Last week I saw the highest posted gasoline prices in my life – $1.429 per litre – and the sight made me think of how I felt when my dad took the training wheels off my bike as a kid. It was scary because riding without them seem impossible. A much larger version of this scenario is happening across the world energy scene right now, and it should prompt you to think about your home and how you prepare it for the future.
Sometime, over the next 20 or 30 years, the training wheels of crude oil will come off our world, and the planning we do today will determine if we ride off happily down the road, or wobble, fall and skin our knees. Sure, a commodity like oil will never disappear completely from the earth, but growing scarcity, rising demand, and the difficulty of extracting oil from ever more challenging locations will drive crude oil to become economically and environmentally impossible. This has already been going on for some time now, and it’s why gas costs 16 times more than when I was a kid in the Trudeau years.
If you’re skeptical that the end of oil is not only in sight but affecting you right now, read Jeff Rubin’s book Why Your World is About to Get a Whole Lot Smaller. Rubin is a Toronto economist and I’ve mentioned his book before because it presents so much hard evidence that crude oil supplies are dwindling. I can’t imagine how anyone could reasonably argue for anything else. The question isn’t if oil will become too scarce and expensive to be practical, but when.

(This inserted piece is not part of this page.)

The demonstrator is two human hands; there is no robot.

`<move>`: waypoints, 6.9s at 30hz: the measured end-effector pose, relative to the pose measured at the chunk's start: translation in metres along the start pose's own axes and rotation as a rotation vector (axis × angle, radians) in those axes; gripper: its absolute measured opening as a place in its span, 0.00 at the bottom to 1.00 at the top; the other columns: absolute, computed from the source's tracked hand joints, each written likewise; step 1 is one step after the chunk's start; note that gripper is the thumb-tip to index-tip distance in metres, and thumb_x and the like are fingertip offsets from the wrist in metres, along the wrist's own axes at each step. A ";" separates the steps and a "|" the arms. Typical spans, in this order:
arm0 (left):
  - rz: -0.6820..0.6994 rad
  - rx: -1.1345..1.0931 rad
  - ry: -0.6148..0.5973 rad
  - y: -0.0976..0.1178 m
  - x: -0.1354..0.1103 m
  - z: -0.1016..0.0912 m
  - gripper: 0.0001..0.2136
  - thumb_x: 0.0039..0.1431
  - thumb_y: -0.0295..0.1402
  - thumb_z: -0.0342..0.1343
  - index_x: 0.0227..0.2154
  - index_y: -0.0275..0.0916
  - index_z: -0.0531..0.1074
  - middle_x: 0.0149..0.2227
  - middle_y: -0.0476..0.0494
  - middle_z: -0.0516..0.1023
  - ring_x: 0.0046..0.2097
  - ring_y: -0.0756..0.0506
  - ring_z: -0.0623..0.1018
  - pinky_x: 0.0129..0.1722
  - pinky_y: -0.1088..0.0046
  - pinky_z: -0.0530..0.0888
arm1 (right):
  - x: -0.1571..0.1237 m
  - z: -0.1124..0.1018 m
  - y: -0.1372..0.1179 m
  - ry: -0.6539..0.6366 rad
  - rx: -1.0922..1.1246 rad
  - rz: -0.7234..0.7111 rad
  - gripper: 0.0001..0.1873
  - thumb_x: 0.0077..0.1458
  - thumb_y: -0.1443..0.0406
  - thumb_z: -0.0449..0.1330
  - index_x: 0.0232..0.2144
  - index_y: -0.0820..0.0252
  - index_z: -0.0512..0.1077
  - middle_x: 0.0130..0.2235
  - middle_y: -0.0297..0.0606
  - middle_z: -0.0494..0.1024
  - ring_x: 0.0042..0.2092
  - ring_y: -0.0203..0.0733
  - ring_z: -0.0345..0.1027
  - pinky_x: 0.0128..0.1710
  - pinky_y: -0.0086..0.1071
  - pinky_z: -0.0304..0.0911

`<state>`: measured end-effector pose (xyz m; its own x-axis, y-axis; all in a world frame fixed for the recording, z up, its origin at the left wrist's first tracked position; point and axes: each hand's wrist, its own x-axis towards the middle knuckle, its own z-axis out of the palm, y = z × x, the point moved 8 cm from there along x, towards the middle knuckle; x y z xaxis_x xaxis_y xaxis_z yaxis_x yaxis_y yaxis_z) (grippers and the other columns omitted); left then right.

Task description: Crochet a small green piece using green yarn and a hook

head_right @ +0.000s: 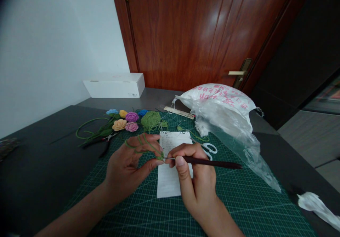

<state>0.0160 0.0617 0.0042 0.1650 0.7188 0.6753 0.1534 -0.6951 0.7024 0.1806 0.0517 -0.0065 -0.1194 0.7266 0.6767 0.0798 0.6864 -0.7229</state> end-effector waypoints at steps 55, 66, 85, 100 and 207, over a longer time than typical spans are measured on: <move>-0.437 -0.732 0.050 -0.023 -0.001 0.017 0.31 0.47 0.21 0.72 0.54 0.40 0.69 0.34 0.51 0.79 0.34 0.51 0.76 0.35 0.76 0.73 | -0.008 0.009 -0.039 0.016 -0.346 -0.495 0.18 0.59 0.78 0.58 0.47 0.54 0.72 0.38 0.38 0.81 0.40 0.42 0.78 0.39 0.38 0.77; -0.556 -0.872 0.112 -0.030 -0.007 0.024 0.36 0.46 0.20 0.73 0.58 0.39 0.65 0.31 0.51 0.80 0.33 0.51 0.76 0.37 0.75 0.72 | -0.006 0.020 -0.026 0.127 -0.388 -0.336 0.12 0.58 0.76 0.60 0.36 0.52 0.70 0.31 0.32 0.76 0.32 0.40 0.72 0.32 0.35 0.69; -0.274 -0.467 -0.019 -0.013 0.007 0.015 0.44 0.53 0.19 0.64 0.70 0.46 0.51 0.33 0.51 0.76 0.35 0.49 0.73 0.38 0.72 0.71 | -0.006 -0.008 -0.004 0.286 -0.036 -0.129 0.07 0.68 0.70 0.54 0.42 0.57 0.72 0.34 0.35 0.74 0.34 0.39 0.70 0.36 0.36 0.65; -0.531 -0.885 -0.114 -0.028 0.000 0.028 0.40 0.47 0.19 0.70 0.63 0.45 0.63 0.34 0.49 0.79 0.33 0.49 0.75 0.33 0.74 0.69 | 0.007 0.019 0.035 0.153 0.773 0.344 0.11 0.65 0.61 0.59 0.30 0.58 0.69 0.24 0.31 0.69 0.26 0.35 0.62 0.28 0.30 0.62; -0.422 -0.396 0.053 -0.017 -0.002 0.014 0.18 0.53 0.21 0.66 0.44 0.41 0.70 0.39 0.48 0.73 0.32 0.48 0.78 0.29 0.68 0.83 | 0.002 0.007 -0.023 -0.009 -0.235 -0.388 0.05 0.69 0.63 0.56 0.43 0.50 0.72 0.41 0.39 0.83 0.41 0.49 0.78 0.45 0.50 0.69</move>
<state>0.0264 0.0713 -0.0122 0.1182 0.9393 0.3220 -0.1823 -0.2982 0.9369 0.1712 0.0372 0.0107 -0.1929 0.4142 0.8895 0.2496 0.8974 -0.3637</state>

Although your home may or may not use crude oil products directly, the end of the oil age will redefine everything about modern life – including what constitutes a desirable home. These revisions will also change what people feel are desirable residential locations, alter the mechanics of how you get around, and shrink the size of the physical community you connect with. And all of these issues boil down to more or less the same thing. How little energy can you use and still stay happy?
All this has probably got you thinking of the promise offered by alternative energy technologies, and that’s a good thing. To a point. What most people fail to realize is that neither solar, wind, biomass nor biofuels offer the promise of the easily obtainable, highly concentrated, and conveniently portable energy source that crude oil has been up until now. In the good old days, you drilled a hole in the ground, and oil came bubbling up. For every one unit of energy we put into the process of pumping and refining those rich reserves of oil that don’t exist anymore, we got 100 units of energy out. The Alberta tar sands, by comparison, yield only 3 or 4 units of energy out for every 1 unit of energy required to extract the oil from all that grit. Biofuel may offer a slightly better or worse pay-off, depending on how it’s made.
All this said, the end of oil is at least as much an opportunity as it is a challenge. In fact, I look forward to a world where the best houses are smaller and more efficient, organized into neighbourhoods built around the assumption that people will walk or bike places instead of drive cars everywhere. Optimal locations will be closer to sources of food production, closer to sources of bio-fuels and closer to public transportation. The best homes will also be part of communities instead of mere highway extensions. In the same way that training wheels make it easier to learn to ride a bike, I expect our world will be better when we finally learn to live without depending so completely on the black ooze from down below.